## YOUR TASK
The required output is the exact run of lines below that opens at the line with "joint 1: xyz" and closes at the line with "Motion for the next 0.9".

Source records
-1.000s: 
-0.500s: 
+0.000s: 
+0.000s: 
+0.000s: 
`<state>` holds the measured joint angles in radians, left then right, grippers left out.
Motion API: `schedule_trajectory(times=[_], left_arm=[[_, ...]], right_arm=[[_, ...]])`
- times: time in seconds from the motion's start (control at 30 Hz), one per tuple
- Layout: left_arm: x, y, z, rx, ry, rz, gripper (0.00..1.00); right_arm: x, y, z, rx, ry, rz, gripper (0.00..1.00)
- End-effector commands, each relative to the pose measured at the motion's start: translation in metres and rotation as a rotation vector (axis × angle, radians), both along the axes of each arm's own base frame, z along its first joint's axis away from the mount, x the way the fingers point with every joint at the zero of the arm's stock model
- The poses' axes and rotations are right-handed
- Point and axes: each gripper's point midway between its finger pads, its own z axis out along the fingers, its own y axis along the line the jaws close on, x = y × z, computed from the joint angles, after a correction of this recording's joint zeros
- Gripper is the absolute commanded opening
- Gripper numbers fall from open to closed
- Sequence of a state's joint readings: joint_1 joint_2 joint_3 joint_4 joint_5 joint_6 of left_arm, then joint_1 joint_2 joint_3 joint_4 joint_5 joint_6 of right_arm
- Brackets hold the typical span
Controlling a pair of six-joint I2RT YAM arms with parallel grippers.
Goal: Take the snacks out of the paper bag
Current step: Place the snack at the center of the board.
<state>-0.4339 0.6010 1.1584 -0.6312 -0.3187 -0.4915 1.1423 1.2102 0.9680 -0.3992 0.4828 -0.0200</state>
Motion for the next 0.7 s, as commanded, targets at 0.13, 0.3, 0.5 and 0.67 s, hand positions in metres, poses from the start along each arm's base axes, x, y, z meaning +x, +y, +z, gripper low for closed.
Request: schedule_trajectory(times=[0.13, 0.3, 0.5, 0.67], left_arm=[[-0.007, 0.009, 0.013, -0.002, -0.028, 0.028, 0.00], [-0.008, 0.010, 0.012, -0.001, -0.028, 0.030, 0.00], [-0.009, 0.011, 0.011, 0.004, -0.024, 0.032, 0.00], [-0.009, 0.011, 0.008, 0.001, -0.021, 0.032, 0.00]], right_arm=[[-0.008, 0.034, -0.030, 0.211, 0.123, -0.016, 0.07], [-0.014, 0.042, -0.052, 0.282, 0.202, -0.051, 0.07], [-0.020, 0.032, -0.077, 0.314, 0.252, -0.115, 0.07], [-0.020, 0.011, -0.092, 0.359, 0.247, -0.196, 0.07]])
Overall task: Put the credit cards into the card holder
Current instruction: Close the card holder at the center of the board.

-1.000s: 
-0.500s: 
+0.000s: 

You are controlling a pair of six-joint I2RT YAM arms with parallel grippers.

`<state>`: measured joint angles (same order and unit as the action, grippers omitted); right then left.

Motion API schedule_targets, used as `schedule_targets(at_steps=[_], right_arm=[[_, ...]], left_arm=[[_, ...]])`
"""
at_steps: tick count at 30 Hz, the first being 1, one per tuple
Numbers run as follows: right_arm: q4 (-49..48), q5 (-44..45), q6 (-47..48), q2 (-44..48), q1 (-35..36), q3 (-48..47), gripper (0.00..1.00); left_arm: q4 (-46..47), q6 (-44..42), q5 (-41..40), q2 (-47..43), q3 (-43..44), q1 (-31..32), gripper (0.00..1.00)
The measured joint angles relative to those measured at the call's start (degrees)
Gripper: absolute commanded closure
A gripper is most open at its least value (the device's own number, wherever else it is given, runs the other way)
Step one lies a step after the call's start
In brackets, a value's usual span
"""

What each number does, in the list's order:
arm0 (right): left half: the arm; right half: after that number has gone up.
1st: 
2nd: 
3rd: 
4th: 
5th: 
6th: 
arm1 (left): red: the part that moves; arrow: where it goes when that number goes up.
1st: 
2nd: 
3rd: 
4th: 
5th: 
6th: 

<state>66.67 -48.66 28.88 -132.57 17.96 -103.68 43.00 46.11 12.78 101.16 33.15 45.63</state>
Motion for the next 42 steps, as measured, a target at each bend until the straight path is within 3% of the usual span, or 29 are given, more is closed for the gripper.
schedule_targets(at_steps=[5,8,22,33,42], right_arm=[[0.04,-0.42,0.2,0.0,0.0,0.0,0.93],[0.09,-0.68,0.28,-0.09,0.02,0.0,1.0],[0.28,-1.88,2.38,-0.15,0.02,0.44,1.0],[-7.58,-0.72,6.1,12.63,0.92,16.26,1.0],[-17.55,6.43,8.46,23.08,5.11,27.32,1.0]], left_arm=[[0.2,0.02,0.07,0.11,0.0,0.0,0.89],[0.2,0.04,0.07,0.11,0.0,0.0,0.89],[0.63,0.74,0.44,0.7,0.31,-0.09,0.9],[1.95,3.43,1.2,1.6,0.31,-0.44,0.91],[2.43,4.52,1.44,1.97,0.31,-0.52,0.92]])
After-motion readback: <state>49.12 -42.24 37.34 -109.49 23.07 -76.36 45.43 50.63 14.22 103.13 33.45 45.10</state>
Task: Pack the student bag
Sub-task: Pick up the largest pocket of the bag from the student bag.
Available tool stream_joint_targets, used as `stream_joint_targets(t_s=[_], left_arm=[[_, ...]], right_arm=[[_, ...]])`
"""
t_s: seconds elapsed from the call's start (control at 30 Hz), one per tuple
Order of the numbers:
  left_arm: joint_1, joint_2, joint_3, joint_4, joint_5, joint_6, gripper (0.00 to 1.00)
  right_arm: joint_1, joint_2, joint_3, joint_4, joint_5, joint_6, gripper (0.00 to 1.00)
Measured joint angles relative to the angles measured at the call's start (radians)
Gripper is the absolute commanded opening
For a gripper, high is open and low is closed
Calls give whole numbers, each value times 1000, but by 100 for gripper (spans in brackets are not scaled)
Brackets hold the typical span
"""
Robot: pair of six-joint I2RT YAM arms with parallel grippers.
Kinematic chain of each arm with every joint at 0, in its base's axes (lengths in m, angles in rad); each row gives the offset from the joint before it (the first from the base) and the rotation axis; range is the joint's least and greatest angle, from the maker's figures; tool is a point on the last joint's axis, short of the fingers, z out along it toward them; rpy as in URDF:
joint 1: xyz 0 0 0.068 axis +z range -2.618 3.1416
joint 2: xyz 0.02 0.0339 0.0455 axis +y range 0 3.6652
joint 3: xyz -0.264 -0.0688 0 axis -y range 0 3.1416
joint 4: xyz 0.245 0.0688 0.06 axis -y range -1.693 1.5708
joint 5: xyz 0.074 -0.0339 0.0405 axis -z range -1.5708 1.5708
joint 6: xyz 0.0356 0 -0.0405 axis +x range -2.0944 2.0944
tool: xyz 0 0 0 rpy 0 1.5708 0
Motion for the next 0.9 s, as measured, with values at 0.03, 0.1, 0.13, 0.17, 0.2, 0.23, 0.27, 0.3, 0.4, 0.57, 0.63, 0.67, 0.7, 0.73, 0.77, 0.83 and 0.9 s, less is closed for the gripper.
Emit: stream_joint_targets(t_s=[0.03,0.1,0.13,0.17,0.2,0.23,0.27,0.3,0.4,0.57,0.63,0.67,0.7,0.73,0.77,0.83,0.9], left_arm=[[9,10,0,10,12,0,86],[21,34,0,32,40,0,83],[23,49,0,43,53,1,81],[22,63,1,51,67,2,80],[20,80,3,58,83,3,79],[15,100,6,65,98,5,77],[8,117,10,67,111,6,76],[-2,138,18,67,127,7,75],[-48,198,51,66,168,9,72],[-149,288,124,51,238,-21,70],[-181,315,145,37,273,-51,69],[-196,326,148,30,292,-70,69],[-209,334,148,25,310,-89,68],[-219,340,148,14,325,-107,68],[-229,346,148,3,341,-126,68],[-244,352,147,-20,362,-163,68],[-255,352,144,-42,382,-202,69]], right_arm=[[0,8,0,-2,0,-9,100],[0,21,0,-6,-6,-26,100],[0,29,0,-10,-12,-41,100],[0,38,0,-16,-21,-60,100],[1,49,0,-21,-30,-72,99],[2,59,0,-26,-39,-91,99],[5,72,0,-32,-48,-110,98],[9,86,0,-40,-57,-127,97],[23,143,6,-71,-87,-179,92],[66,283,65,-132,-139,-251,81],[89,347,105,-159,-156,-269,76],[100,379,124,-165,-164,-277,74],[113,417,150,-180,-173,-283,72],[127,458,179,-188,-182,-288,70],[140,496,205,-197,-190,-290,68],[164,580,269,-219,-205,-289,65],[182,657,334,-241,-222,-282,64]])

## REPLY TO THE EXERCISE
joint 1: xyz 0 0 0.068 axis +z range -2.618 3.1416
joint 2: xyz 0.02 0.0339 0.0455 axis +y range 0 3.6652
joint 3: xyz -0.264 -0.0688 0 axis -y range 0 3.1416
joint 4: xyz 0.245 0.0688 0.06 axis -y range -1.693 1.5708
joint 5: xyz 0.074 -0.0339 0.0405 axis -z range -1.5708 1.5708
joint 6: xyz 0.0356 0 -0.0405 axis +x range -2.0944 2.0944
tool: xyz 0 0 0 rpy 0 1.5708 0
Motion for the next 0.9 s, as measured, with values at 0.03, 0.1, 0.13, 0.17, 0.2, 0.23, 0.27, 0.3, 0.4, 0.57, 0.63, 0.67, 0.7, 0.73, 0.77, 0.83 and 0.9 s, less is closed for the gripper.

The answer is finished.